Work request - Restate the entries word for word, omitting nothing.

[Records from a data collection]
○ ○ ○ ○ ○
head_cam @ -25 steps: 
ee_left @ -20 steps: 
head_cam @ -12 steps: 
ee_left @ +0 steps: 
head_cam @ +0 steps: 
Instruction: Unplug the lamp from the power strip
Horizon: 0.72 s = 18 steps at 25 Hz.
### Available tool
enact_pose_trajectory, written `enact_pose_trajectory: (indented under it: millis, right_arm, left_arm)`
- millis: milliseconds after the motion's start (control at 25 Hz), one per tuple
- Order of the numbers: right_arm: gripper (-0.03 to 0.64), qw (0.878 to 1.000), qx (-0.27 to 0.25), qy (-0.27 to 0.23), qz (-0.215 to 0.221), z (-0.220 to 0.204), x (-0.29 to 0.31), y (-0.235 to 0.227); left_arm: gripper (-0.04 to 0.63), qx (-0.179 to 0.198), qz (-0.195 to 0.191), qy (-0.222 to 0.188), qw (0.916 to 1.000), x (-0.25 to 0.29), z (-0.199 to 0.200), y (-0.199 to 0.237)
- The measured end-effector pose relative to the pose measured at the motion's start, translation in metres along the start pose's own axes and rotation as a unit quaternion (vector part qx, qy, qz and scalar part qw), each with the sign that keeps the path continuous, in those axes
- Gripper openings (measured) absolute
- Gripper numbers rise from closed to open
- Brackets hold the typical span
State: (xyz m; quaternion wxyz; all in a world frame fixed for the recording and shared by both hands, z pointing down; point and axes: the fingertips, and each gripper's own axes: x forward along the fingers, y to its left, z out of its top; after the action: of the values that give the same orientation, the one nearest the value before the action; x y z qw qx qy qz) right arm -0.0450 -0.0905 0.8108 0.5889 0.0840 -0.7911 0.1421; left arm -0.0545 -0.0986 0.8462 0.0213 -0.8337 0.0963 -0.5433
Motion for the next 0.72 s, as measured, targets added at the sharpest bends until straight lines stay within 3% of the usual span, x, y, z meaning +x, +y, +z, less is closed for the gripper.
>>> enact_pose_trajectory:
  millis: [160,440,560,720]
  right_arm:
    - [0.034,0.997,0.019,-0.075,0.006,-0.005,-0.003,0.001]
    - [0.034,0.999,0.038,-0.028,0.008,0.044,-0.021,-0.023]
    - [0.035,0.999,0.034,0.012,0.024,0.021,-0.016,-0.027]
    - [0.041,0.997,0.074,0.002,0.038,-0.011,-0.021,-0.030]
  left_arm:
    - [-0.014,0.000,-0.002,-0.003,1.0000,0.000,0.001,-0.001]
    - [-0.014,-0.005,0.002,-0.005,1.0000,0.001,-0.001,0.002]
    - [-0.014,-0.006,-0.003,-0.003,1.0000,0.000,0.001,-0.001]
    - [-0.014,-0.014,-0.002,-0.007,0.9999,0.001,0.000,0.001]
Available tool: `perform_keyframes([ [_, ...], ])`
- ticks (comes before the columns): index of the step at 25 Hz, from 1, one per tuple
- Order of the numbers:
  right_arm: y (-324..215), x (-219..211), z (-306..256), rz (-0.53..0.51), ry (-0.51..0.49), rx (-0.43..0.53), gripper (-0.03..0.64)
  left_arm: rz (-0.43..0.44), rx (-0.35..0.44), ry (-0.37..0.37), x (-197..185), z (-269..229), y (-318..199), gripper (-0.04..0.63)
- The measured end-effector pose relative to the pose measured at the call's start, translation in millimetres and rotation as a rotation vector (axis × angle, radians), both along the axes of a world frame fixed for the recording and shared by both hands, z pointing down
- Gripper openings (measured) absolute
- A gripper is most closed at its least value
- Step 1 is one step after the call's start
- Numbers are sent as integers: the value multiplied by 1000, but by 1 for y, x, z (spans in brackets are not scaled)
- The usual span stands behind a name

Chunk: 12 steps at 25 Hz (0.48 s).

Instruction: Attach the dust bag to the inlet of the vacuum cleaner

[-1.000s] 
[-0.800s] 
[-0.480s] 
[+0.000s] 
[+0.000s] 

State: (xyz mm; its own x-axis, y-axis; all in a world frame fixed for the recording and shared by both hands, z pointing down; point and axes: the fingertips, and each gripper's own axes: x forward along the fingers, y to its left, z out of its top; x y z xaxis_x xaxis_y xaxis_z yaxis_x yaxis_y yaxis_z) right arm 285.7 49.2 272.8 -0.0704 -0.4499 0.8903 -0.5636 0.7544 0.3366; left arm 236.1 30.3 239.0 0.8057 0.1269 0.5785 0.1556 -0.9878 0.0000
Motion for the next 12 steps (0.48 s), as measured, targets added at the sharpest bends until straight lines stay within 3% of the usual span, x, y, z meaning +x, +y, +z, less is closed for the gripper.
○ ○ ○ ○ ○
Response area -
head_cam @ -25 steps: 
ee_left @ -20 steps: 
head_cam @ -12 steps: 
ee_left @ +0 steps: 
head_cam @ +0 steps: 
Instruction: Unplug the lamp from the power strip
Horizon: 0.72 s = 18 steps at 25 Hz.
### Available tool
enact_pose_trajectory, written `enact_pose_trajectory: (indented under it: millis, right_arm, left_arm)`
- millis: milliseconds after the motion's start (control at 25 Hz), one per tuple
- Order of the numbers: right_arm: gripper (-0.03 to 0.64), qw (0.878 to 1.000), qx (-0.27 to 0.25), qy (-0.27 to 0.23), qz (-0.215 to 0.221), z (-0.220 to 0.204), x (-0.29 to 0.31), y (-0.235 to 0.227); left_arm: gripper (-0.04 to 0.63), qx (-0.179 to 0.198), qz (-0.195 to 0.191), qy (-0.222 to 0.188), qw (0.916 to 1.000), x (-0.25 to 0.29), z (-0.199 to 0.200), y (-0.199 to 0.237)
- The measured end-effector pose relative to the pose measured at the motion's start, translation in metres along the start pose's own axes and rotation as a unit quaternion (vector part qx, qy, qz and scalar part qw), each with the sign that keeps the path continuous, in those axes
- Gripper openings (measured) absolute
- Gripper numbers rise from closed to open
- Brackets hold the typical span
State: (xyz m; quaternion wxyz; all in a world frame fixed for the recording and shared by both hands, z pointing down; point and axes: the fingertips, and each gripper's own axes: x forward along the fingers, y to its left, z out of its top; after the action: of the values that give the same orientation, the one nearest the value before the action; x y z qw qx qy qz) right arm -0.0450 -0.0905 0.8108 0.5889 0.0840 -0.7911 0.1421; left arm -0.0545 -0.0986 0.8462 0.0213 -0.8337 0.0963 -0.5433
Motion for the next 0.72 s, as measured, targets added at the sharpest bends until straight lines stay within 3% of the usual span, x, y, z meaning +x, +y, +z, less is closed for the gripper.
>>> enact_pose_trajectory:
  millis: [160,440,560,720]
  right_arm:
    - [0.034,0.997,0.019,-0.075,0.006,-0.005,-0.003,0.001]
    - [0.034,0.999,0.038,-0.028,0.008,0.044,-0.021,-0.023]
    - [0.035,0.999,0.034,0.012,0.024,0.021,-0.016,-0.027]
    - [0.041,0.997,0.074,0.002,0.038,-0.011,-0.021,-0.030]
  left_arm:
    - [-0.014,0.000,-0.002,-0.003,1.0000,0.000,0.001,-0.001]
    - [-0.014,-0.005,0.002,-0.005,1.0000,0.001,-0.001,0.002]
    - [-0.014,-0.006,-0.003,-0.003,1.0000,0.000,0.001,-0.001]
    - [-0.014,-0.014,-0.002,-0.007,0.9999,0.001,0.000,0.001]
Available tool: `perform_keyframes([ [_, ...], ])`
- ticks (comes before the columns): index of the step at 25 Hz, from 1, one per tuple
- Order of the numbers:
  right_arm: y (-324..215), x (-219..211), z (-306..256), rz (-0.53..0.51), ry (-0.51..0.49), rx (-0.43..0.53), gripper (-0.03..0.64)
  left_arm: rz (-0.43..0.44), rx (-0.35..0.44), ry (-0.37..0.37), x (-197..185), z (-269..229), y (-318..199), gripper (-0.04..0.63)
- The measured end-effector pose relative to the pose measured at the call's start, translation in millimetres and rotation as a rotation vector (axis × angle, radians), both along the axes of a world frame fixed for the recording and shared by both hands, z pointing down
- Gripper openings (measured) absolute
- A gripper is most closed at its least value
- Step 1 is one step after the call's start
- Numbers are sent as integers: the value multiplied by 1000, but by 1 for y, x, z (spans in brackets are not scaled)
- The usual span stands behind a name

Chunk: 12 steps at 25 Hz (0.48 s).

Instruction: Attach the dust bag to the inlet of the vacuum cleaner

[-1.000s] 
[-0.800s] 
[-0.480s] 
[+0.000s] 
[+0.000s] 

State: (xyz mm; its own x-axis, y-axis; all in a world frame fixed for the recording and shared by both hands, z pointing down; point and axes: the fingertips, and each gripper's own axes: x forward along the fingers, y to its left, z out of its top; x y z xaxis_x xaxis_y xaxis_z yaxis_x yaxis_y yaxis_z) right arm 285.7 49.2 272.8 -0.0704 -0.4499 0.8903 -0.5636 0.7544 0.3366; left arm 236.1 30.3 239.0 0.8057 0.1269 0.5785 0.1556 -0.9878 0.0000
Motion for the next 12 steps (0.48 s), as measured, targets added at the sharpest bends until straight lines stay within 3% of the usual span, x, y, z meaning +x, +y, +z, less is closed for the gripper.

The answer has been written out completely.